Changing rules for the living legends

TENNIS:Jon Swift

PERHAPS one of the better things about ageing – and there aren’t that many – is that you can, given the opportunity, alter the rules to suit.

Certainly this looks the case with the draw for the up-coming MTN Champions Tournament at Sandton Square – done in Washington and not locally, the organisers hasten to say.

Fortuitously, or so it would seem, the four top seeds – in order, Jose-Luis Clerc, Johan Kriek, John McEnroe and Bjorn Borg – slot into those exact positions in the draw and all the seeds also have a bye into the second round of singles play.

This, you must understand, is not a grouse. The draw would certainly have suffered severely if McEnroe was ousted by Clerc in the first round and Borg had to pack his bags after going down to Kriek on the opening day.

It couldn’t have worked out better the way it is, and who can carp at the rigging of the order of play? Certainly no one who has been champing at the bit to grab a sight of some of the living legends of world tennis.

And that is not overstating the case. Tickets have become as scarce as rocking- horse manure, forcing the organisers to squeeze in an extra 176 seats for each day’s play at the novel outdoor venue rapidly taking shape in the very heart of kugel country. Even then, most of those have already been snapped up.

But if there is a ticket available for the first two days – and that would seem the best chance for the average fan – it is worth trying for.

On the first day, Borg teams up with Guillermo Vilas against Kriek and John Fleming in the opening doubles during the afternoon session in a match teeming with possibilities.

The following day offers the intriguing prospect of Yannick Noah against the big- serving man from Lookout Mountain, Roscoe Tanner, in the afternoon session, and Fleming against the artistic Vilas in the evening.

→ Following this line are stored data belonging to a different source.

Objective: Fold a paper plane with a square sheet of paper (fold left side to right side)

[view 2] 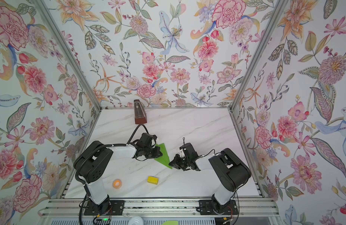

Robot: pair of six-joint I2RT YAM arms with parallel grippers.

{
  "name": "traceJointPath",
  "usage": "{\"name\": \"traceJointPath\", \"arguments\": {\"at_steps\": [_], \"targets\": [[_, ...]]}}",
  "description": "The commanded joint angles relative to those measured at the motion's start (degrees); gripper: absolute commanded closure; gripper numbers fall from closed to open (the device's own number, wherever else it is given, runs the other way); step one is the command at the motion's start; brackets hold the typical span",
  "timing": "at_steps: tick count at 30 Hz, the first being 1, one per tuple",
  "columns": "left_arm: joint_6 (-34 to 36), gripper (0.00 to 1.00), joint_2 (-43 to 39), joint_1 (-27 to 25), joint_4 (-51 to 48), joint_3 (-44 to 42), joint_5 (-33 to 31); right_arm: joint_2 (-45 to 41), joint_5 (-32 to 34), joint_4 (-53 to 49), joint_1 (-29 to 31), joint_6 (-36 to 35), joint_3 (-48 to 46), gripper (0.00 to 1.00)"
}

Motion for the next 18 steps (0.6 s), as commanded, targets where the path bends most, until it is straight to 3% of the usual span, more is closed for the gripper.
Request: {"name": "traceJointPath", "arguments": {"at_steps": [1, 18], "targets": [[2.2, 0.99, 2.8, 3.6, -9.4, -3.5, -9.9, 0.7, 4.6, -8.2, -0.5, 0.7, -2.4, 1.0], [3.8, 1.0, 4.4, 8.8, -10.0, -1.5, -11.0, 0.2, 4.8, -8.9, -0.5, 0.6, -2.4, 0.99]]}}
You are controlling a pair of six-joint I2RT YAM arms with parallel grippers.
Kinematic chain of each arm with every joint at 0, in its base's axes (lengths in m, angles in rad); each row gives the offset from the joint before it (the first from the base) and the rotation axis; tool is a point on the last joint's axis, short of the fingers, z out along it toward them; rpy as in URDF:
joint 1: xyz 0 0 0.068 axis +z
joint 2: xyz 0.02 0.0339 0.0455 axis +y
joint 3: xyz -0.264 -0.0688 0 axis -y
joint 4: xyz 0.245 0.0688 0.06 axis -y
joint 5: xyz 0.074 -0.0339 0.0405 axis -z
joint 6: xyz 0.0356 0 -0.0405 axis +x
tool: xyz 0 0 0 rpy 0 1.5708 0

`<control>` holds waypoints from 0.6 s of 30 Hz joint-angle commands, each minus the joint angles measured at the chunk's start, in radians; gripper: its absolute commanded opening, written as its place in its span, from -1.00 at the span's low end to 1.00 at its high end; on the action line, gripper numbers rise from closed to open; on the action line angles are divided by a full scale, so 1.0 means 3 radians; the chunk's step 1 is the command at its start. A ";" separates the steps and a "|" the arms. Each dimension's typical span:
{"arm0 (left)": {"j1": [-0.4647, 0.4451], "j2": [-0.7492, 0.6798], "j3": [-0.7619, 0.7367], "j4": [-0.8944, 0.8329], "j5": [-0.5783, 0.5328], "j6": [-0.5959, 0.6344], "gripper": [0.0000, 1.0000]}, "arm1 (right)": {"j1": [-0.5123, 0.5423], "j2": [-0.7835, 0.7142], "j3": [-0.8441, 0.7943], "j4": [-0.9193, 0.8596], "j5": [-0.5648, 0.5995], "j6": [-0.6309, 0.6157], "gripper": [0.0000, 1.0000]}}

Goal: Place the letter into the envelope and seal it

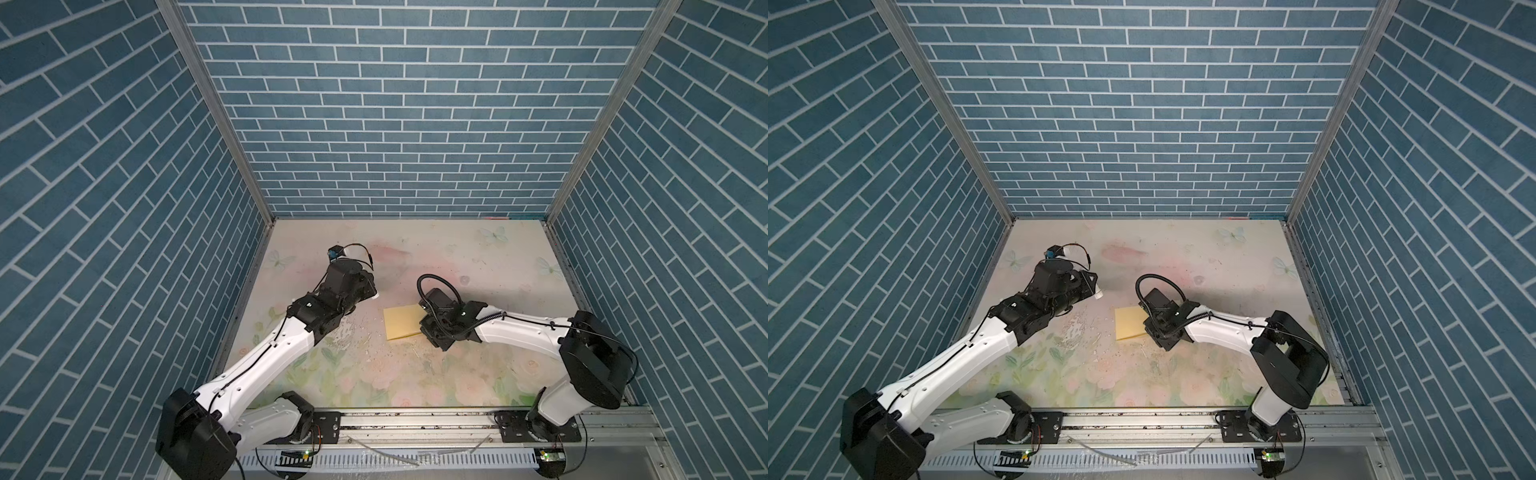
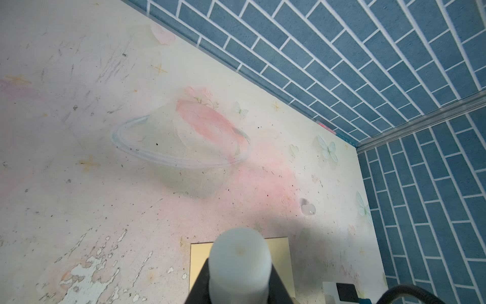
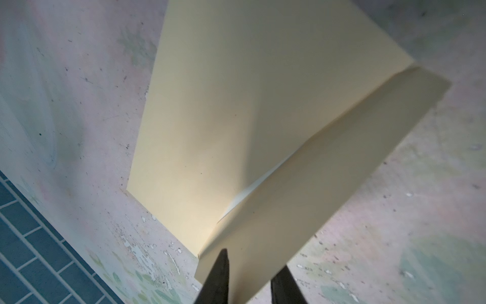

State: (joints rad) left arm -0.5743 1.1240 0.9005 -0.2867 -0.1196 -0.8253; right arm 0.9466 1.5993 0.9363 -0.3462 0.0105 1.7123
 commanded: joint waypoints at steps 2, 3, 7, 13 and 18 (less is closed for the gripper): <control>0.0012 0.0016 -0.0041 -0.0026 -0.0065 0.0047 -1.00 | -0.0041 0.0024 -0.0039 0.0049 -0.0004 0.0039 -0.83; 0.0012 0.0029 -0.0041 -0.0026 -0.0057 0.0056 -1.00 | -0.0051 0.0021 -0.0043 0.0060 0.0000 -0.0013 -0.90; 0.0012 0.0046 -0.0046 -0.0011 -0.0029 0.0072 -1.00 | -0.0110 -0.0049 -0.0044 0.0149 -0.0031 -0.0443 -1.00; 0.0012 0.0072 -0.0084 0.0037 0.0017 0.0156 -1.00 | -0.0418 -0.0216 0.0039 0.0063 -0.0422 -0.1666 -1.00; 0.0012 0.0123 -0.0153 0.0189 0.0131 0.0167 -1.00 | -0.0644 -0.0247 0.0283 -0.0432 -0.0663 -0.2864 -1.00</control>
State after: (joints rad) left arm -0.5743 1.1461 0.8734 -0.2665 -0.1013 -0.7944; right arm 0.7765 1.5421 0.9497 -0.3664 -0.1238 1.1446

The Vilas of yesteryear had an almost poetic flow to his big topspin game – and, on the more prosaic side, those who saw it can have hardly forgotten his fight-back from match point down against New Zealander Onny Parun to win the old Clows Classic at Ellis Park.

So forgive the men in Washington a little chicanery. The tennis is, after all, the main event, not the way names come out of an upturned hat.

I, for one, can hardly wait to see some of these stars again. Perhaps ageing isn’t really that bad after all.